Notes of a Programmer: Machine Learning

Showing posts with label Machine Learning. Show all posts

Monday, March 3, 2025

Selecting CUDA Devices

I observed that when I run a Pytorch program on a system with GPUs, the Pytorch runner dispatches the computational tasks to both GPUs. Since the program is not optimized for using multiple GPUs, the performance using the two GPU is worse than just using one. A simple method to address this turns out to be that we inform Pytorch to use a designated GPU via environmental variable CUDA_VISIBLE_DEVICES.

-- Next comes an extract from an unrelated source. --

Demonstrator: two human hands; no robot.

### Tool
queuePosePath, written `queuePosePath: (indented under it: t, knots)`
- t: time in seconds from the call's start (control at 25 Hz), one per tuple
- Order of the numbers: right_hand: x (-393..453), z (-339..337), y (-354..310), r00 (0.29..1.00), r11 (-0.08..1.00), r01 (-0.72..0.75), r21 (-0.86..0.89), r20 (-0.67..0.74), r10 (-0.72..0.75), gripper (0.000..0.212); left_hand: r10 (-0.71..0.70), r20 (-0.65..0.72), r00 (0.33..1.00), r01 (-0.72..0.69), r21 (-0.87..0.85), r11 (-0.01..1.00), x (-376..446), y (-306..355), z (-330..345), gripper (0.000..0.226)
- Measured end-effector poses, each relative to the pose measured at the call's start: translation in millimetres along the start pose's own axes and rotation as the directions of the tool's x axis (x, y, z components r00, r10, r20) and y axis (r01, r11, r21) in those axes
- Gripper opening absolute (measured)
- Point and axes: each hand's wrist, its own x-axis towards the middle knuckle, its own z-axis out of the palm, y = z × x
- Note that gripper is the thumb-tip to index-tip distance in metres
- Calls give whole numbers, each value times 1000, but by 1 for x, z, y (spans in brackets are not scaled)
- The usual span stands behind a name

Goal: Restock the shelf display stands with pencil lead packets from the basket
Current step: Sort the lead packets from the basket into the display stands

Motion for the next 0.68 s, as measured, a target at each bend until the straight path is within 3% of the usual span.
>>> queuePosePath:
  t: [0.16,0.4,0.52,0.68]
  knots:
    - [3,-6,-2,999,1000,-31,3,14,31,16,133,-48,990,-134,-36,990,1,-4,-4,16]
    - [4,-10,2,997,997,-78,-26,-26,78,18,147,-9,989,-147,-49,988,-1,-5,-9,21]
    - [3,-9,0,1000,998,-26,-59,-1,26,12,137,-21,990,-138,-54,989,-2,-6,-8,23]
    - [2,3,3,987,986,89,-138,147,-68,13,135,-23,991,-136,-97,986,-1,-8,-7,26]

For instance, to run a task run_task.sh, we can

CUDA_VISIBLE_DEVICES=0 ./run_task.sh SEED=1234

which results in running the task on a single GPU.

For the non-optimized program, I got much better computational efficiency by doing than letting each run on two GPUs:

CUDA_VISIBLE_DEVICES=0 ./run_task.sh SEED=1234

CUDA_VISIBLE_DEVICES=1 ./run_task.sh SEED=4321

Wednesday, September 20, 2023

Setting up Conda Virtual Environment for Tensorflow

These steps are for create a Python virtual environment for running Tensorflow on GPU. The steps work on Fedora Linux 38 and Ubuntu 22.04 LTS:

To install miniconda, we can do as a regular user:


curl -s "https://repo.anaconda.com/miniconda/Miniconda3-latest-Linux-x86_64.sh" | bash

Following that, we create a conda virtual environment for Python.

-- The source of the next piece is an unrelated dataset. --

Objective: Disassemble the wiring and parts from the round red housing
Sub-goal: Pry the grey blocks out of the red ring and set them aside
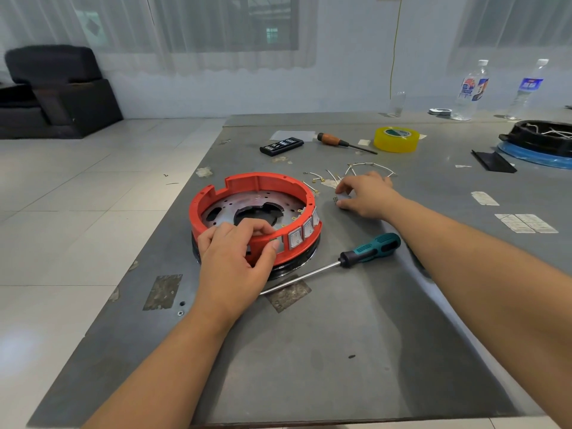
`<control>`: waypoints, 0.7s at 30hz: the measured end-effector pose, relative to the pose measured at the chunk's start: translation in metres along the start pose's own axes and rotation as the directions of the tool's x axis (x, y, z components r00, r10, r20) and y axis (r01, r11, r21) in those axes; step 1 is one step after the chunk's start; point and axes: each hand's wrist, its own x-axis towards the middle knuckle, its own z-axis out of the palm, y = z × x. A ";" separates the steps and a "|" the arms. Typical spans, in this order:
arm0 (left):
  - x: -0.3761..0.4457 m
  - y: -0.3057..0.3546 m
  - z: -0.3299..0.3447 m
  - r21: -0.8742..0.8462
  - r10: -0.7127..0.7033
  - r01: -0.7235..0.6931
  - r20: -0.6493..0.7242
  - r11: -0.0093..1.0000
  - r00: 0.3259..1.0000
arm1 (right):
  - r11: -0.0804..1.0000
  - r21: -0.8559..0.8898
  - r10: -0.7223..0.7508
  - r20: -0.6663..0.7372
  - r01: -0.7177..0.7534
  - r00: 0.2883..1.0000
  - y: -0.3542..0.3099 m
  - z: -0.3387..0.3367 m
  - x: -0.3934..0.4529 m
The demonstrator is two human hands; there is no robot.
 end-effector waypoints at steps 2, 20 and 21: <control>0.000 -0.001 -0.001 0.008 0.014 -0.014 -0.002 1.000 1.000 | 1.000 0.016 0.016 0.001 -0.016 1.000 0.001 0.004 0.002; 0.003 0.003 -0.004 0.069 0.084 -0.086 0.025 0.994 0.996 | 0.921 0.255 -0.277 -0.107 0.296 0.955 -0.014 -0.018 -0.098; 0.003 0.003 -0.004 0.074 0.083 -0.085 0.026 0.994 0.996 | 0.914 0.239 -0.319 -0.075 0.327 0.945 -0.015 -0.016 -0.107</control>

# create conda virtual environment
conda create -n tf213 python=3.11 pip

# activate the environment in order to install packages and libraries
conda activate tf213

#
# the following are from Tensorflow pip installation guide
#
# install CUDA Toolkit 
conda install -c conda-forge cudatoolkit=11.8.0

# install python packages
pip install nvidia-cudnn-cu11==8.6.0.163 tensorflow==2.13.*

#
# setting up library and tool search paths
# scripts in activate.d shall be run when the environment
# is being activated
#
mkdir -p $CONDA_PREFIX/etc/conda/activate.d
# get CUDNN_PATH
echo 'CUDNN_PATH=$(dirname $(python -c "import nvidia.cudnn;print(nvidia.cudnn.__file__)"))' >> $CONDA_PREFIX/etc/conda/activate.d/env_vars.sh
# set LD_LIBRARY_PATH
echo 'export LD_LIBRARY_PATH=$CUDNN_PATH/lib:$CONDA_PREFIX/lib/:$LD_LIBRARY_PATH' >> $CONDA_PREFIX/etc/conda/activate.d/env_vars.sh
# set XLA_FLAGS (for some systems, without this, it will lead to a 'libdevice not found at ./libdevice.10.bc' error
echo 'export XLA_FLAGS=--xla_gpu_cuda_data_dir=$CONDA_PREFIX' >> $CONDA_PREFIX/etc/conda/activate.d/env_vars.sh

To test it, we can run


source $CONDA_PREFIX/etc/conda/activate.d/env_vars.sh
python3 -c "import tensorflow as tf; print(tf.config.list_physical_devices('GPU'))"

Enjoy!

Wednesday, August 16, 2023

Bus Error (Core Dumped)!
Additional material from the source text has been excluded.